> **What you will do**:
Set down exactly the entries below, beginning at their first line and ending at the line with "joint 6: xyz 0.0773".

:: Data shown ::

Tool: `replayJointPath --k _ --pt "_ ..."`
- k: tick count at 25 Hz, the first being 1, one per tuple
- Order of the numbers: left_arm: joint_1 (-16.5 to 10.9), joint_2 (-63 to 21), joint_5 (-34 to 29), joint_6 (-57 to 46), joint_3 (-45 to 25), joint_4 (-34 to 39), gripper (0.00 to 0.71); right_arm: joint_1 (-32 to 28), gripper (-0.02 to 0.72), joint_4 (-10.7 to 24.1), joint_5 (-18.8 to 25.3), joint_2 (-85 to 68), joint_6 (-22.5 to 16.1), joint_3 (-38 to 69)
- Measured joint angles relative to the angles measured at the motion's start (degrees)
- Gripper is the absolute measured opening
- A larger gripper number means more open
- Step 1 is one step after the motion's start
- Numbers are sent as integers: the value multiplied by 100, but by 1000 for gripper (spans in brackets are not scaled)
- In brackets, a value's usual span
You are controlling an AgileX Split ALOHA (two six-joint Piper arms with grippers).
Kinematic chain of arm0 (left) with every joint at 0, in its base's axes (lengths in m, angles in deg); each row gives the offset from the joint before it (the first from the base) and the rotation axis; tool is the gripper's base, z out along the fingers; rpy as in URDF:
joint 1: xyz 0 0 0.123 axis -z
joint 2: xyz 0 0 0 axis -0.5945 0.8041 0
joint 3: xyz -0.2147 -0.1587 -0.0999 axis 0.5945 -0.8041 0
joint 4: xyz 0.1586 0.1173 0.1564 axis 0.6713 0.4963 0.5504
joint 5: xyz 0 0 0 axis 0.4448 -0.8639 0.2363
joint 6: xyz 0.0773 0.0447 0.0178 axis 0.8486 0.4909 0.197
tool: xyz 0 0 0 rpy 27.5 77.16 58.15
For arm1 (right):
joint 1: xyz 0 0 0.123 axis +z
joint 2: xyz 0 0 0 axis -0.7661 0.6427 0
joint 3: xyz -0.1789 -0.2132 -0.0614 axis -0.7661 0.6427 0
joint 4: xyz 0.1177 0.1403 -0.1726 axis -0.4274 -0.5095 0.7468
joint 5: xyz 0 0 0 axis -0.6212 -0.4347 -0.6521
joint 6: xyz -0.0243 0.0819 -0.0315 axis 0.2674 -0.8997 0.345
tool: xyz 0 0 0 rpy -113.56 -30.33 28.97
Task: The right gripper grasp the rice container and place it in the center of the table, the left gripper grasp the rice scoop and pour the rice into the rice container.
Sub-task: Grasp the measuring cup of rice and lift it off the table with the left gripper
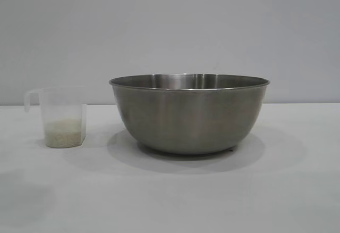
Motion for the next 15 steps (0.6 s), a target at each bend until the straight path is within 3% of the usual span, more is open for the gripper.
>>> replayJointPath --k 4,15 --pt "0 387 9 0 333 0 279 0 505 0 0 0 0 0" --pt "0 470 23 1 1102 -25 279 0 505 0 0 0 0 0"
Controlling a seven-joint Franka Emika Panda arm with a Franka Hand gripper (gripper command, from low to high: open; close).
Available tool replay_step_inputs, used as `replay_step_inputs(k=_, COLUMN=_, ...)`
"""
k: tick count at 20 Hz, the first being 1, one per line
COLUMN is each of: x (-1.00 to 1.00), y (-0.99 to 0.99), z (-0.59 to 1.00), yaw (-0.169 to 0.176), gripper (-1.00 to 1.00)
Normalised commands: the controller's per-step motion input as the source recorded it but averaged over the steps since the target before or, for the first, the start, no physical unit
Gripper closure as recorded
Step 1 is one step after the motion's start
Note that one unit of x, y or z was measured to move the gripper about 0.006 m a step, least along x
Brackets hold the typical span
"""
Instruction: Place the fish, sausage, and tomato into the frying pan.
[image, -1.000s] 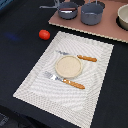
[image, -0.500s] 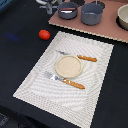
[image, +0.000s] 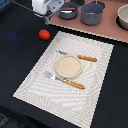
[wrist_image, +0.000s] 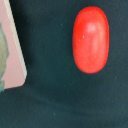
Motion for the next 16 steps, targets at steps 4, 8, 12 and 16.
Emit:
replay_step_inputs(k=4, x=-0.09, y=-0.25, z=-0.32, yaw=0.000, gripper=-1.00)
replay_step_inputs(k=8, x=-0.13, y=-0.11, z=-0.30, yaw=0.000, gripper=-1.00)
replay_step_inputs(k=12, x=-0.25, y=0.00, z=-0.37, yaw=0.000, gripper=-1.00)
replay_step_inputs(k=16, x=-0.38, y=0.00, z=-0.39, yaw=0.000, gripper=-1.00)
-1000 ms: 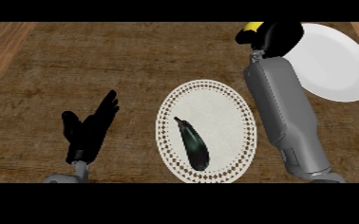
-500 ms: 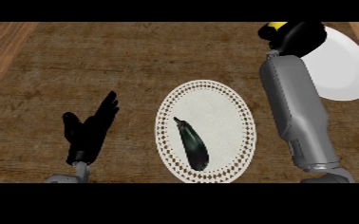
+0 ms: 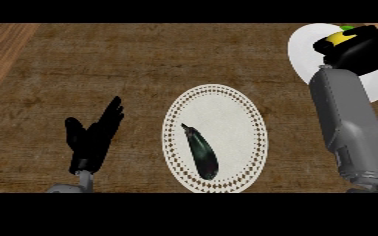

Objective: Pick the lemon from the placemat and place it in the plate

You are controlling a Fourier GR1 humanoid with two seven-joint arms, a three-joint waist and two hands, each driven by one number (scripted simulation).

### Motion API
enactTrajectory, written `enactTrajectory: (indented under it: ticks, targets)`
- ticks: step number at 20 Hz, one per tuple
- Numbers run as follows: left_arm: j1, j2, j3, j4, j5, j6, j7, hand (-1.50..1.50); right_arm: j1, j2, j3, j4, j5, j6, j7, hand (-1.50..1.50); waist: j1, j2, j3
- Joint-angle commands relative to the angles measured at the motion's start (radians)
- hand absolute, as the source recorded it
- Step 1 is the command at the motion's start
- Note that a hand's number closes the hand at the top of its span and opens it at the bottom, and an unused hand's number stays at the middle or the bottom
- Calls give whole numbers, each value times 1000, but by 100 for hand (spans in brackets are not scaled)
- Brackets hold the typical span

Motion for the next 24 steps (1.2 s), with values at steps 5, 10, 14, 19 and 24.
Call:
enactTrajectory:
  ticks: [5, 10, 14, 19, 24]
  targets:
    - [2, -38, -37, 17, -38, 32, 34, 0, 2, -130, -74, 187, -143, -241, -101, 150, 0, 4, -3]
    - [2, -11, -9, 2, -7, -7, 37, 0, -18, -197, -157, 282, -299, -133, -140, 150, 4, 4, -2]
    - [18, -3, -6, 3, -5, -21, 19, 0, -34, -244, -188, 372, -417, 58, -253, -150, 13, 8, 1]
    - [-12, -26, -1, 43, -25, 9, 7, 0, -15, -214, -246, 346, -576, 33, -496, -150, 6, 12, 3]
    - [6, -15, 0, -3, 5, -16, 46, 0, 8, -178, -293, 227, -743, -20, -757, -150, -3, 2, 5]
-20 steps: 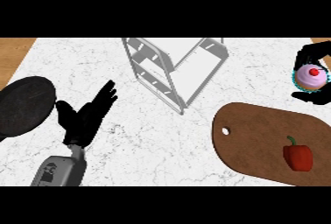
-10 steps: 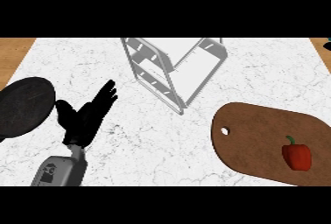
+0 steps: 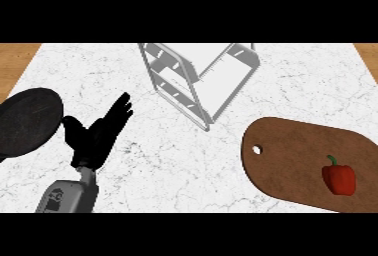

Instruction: Pick the cupcake from the cutting board and place it in the tiered basket

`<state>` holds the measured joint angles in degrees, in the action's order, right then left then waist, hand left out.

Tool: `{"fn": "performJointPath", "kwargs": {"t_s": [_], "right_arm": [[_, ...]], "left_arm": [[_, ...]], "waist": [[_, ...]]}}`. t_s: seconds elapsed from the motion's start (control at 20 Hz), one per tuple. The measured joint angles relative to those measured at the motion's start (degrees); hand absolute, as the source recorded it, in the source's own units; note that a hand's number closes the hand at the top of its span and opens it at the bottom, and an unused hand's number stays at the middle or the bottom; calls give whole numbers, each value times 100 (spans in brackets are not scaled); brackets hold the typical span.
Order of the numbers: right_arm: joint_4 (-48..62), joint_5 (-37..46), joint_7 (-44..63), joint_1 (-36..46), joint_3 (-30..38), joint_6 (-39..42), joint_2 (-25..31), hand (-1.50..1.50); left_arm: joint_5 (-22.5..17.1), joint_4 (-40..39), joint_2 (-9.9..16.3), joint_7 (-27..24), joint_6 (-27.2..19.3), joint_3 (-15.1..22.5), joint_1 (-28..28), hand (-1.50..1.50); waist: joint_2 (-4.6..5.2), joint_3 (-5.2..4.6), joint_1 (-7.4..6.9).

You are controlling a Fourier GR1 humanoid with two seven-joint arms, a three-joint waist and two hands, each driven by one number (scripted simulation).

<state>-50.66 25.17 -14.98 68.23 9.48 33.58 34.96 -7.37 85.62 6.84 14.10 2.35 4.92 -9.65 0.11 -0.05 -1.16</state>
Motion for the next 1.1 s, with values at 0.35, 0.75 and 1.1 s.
{"fn": "performJointPath", "kwargs": {"t_s": [0.35, 0.75, 1.1], "right_arm": [[757, 116, 796, 907, -56, -416, -792, 150], [1690, 356, 757, 1370, -113, -1260, -1592, 150], [2473, 462, 638, 1641, -82, -1906, -2252, 150]], "left_arm": [[-27, 94, -15, 97, 27, -41, -27, 0], [35, -72, -61, -48, 73, -62, -81, 0], [60, -160, -108, 6, 78, -77, -276, 0]], "waist": [[12, -1, -34], [37, 0, -64], [63, -1, -112]]}}
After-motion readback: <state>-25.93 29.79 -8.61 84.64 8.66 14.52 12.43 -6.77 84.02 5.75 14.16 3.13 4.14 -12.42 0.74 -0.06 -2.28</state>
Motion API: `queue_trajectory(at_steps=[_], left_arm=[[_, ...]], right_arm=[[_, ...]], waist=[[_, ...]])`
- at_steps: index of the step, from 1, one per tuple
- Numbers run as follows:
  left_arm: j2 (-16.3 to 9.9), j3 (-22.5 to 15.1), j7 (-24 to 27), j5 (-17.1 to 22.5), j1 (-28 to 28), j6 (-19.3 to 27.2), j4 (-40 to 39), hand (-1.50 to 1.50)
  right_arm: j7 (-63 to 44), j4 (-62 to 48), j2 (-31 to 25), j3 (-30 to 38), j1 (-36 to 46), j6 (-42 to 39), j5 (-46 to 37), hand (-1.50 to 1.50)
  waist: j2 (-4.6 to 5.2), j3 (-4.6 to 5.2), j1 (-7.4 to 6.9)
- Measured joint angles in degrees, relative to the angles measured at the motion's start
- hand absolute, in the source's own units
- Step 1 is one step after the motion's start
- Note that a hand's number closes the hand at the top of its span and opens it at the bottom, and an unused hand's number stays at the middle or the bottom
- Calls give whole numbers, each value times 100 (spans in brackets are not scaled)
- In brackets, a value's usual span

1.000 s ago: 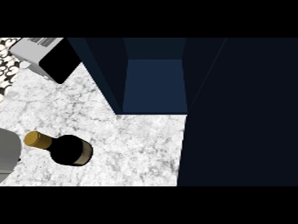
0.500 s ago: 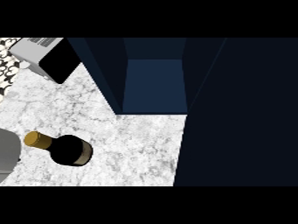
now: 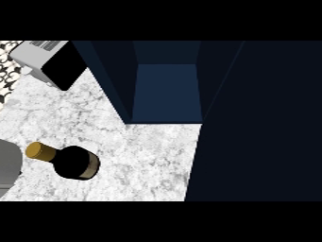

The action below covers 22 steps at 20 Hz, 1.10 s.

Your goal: Pick up the wine, place it into the cabinet and close the cabinet

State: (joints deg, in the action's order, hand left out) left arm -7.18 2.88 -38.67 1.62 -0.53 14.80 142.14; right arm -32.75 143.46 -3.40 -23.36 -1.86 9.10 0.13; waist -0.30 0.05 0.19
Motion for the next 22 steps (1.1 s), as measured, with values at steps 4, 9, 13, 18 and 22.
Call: queue_trajectory(at_steps=[4, 9, 13, 18, 22], left_arm=[[15, 124, 138, 5, 98, -37, -55, -150], [147, 157, 563, 100, 295, -170, -266, -150], [218, 289, 995, 321, 444, -354, -545, -150], [370, 330, 1641, 382, 766, -578, -951, -150], [510, 376, 2230, 456, 1248, -810, -1198, -150]], right_arm=[[-75, 34, -95, -104, 1, 178, -51, -150], [-59, 50, -213, -413, 0, 379, -131, -150], [-167, 53, -327, -399, 157, 526, -178, -150], [-389, 31, -367, -481, 495, 760, -239, -150], [-459, 29, -450, -539, 583, 910, -283, -150]], waist=[[-6, 2, 21], [-6, 5, 45], [-1, 7, 46], [0, 8, 29], [-7, 9, 24]])
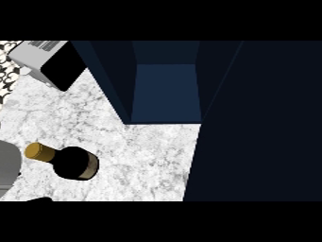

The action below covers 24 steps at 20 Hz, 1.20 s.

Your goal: Pick up the wine, place it into the cabinet and close the cabinet

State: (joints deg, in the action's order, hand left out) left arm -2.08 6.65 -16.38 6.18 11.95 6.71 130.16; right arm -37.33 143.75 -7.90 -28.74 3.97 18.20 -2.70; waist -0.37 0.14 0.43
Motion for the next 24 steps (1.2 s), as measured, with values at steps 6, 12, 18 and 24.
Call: queue_trajectory(at_steps=[6, 12, 18, 24], left_arm=[[111, 114, 726, 54, 360, -139, -518, -150], [163, 305, 1568, 184, 740, -461, -1211, -150], [139, 347, 2210, 253, 931, -651, -1861, -150], [135, 469, 2746, 253, 720, -776, -2764, -150]], right_arm=[[-125, 15, -157, -140, 141, 218, -68, -150], [-86, 21, -364, -197, 169, 332, -111, -150], [-95, 7, -475, -280, 262, 502, -153, -150], [-194, 20, -615, -349, 364, 651, -189, -150]], waist=[[-4, 0, 23], [-3, -2, 24], [1, -3, 16], [4, -3, 43]])
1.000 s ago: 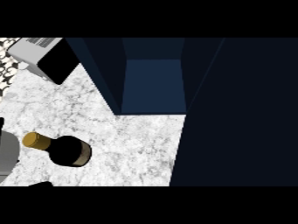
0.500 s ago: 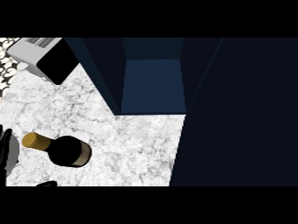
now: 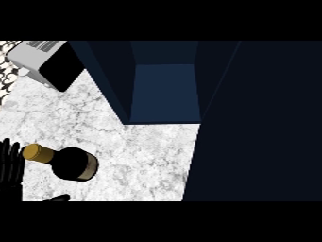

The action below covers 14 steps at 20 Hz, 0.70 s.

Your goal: Pick up the wine, place it into the cabinet and close the cabinet

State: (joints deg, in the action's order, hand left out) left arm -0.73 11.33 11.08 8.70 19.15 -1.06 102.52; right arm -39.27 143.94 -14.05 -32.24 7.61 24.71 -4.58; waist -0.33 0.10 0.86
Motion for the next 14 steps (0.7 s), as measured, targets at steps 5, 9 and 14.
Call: queue_trajectory(at_steps=[5, 9, 14], left_arm=[[-44, 161, 484, 14, -133, -142, -736, -150], [-144, 347, 849, 30, -371, -225, -1363, -150], [-206, 440, 1079, 117, -679, -385, -2014, -150]], right_arm=[[-12, -16, -49, -136, 55, 147, -37, -150], [253, -8, -188, -295, -180, 179, -52, -150], [282, -8, -286, -348, -160, 287, -77, -150]], waist=[[2, 0, -7], [3, -3, 6], [4, -2, 14]])
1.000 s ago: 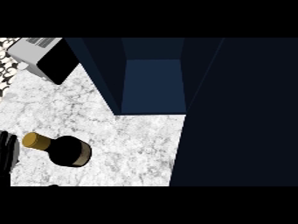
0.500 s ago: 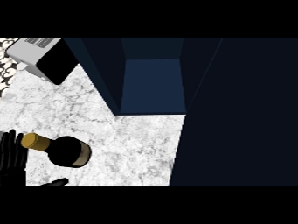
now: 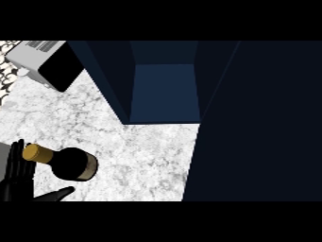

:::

> **Finished exercise**:
Tool: `replayJointPath --k _ --pt "_ ..."`
- k: tick count at 25 Hz, the first being 1, one per tuple
- Order of the numbers: left_arm: joint_1 (-16.5 to 10.9), joint_2 (-63 to 21), joint_5 (-34 to 29), joint_6 (-57 to 46), joint_3 (-45 to 25), joint_4 (-34 to 39), gripper (0.00 to 0.71); right_arm: joint_1 (-32 to 28), gripper (-0.02 to 0.72), joint_4 (-10.7 to 24.1), joint_5 (-18.8 to 25.3), joint_2 (-85 to 68), joint_6 (-22.5 to 16.1), joint_3 (-38 to 69)
- Measured joint angles relative to the angles measured at the motion's start (degrees)
- Gripper is the absolute measured opening
- A larger gripper number means more open
- Step 1 is one step after the motion's start
- Numbers are sent as integers: the value multiplied by 100, but by 1000 for gripper (spans in brackets are not scaled)
- In brackets, a value's usual span
You are controlling an AgileX Split ALOHA (two six-joint Piper arms with grippers).
Kinematic chain of arm0 (left) with every joint at 0, in its base's axes (lengths in m, angles in deg); each row gives the offset from the joint before it (the first from the base) and the rotation axis; tool is the gripper's base, z out along the fingers; rpy as in URDF:
joint 1: xyz 0 0 0.123 axis -z
joint 2: xyz 0 0 0 axis -0.5945 0.8041 0
joint 3: xyz -0.2147 -0.1587 -0.0999 axis 0.5945 -0.8041 0
joint 4: xyz 0.1586 0.1173 0.1564 axis 0.6713 0.4963 0.5504
joint 5: xyz 0 0 0 axis 0.4448 -0.8639 0.2363
joint 6: xyz 0.0773 0.0447 0.0178 axis 0.8486 0.4909 0.197

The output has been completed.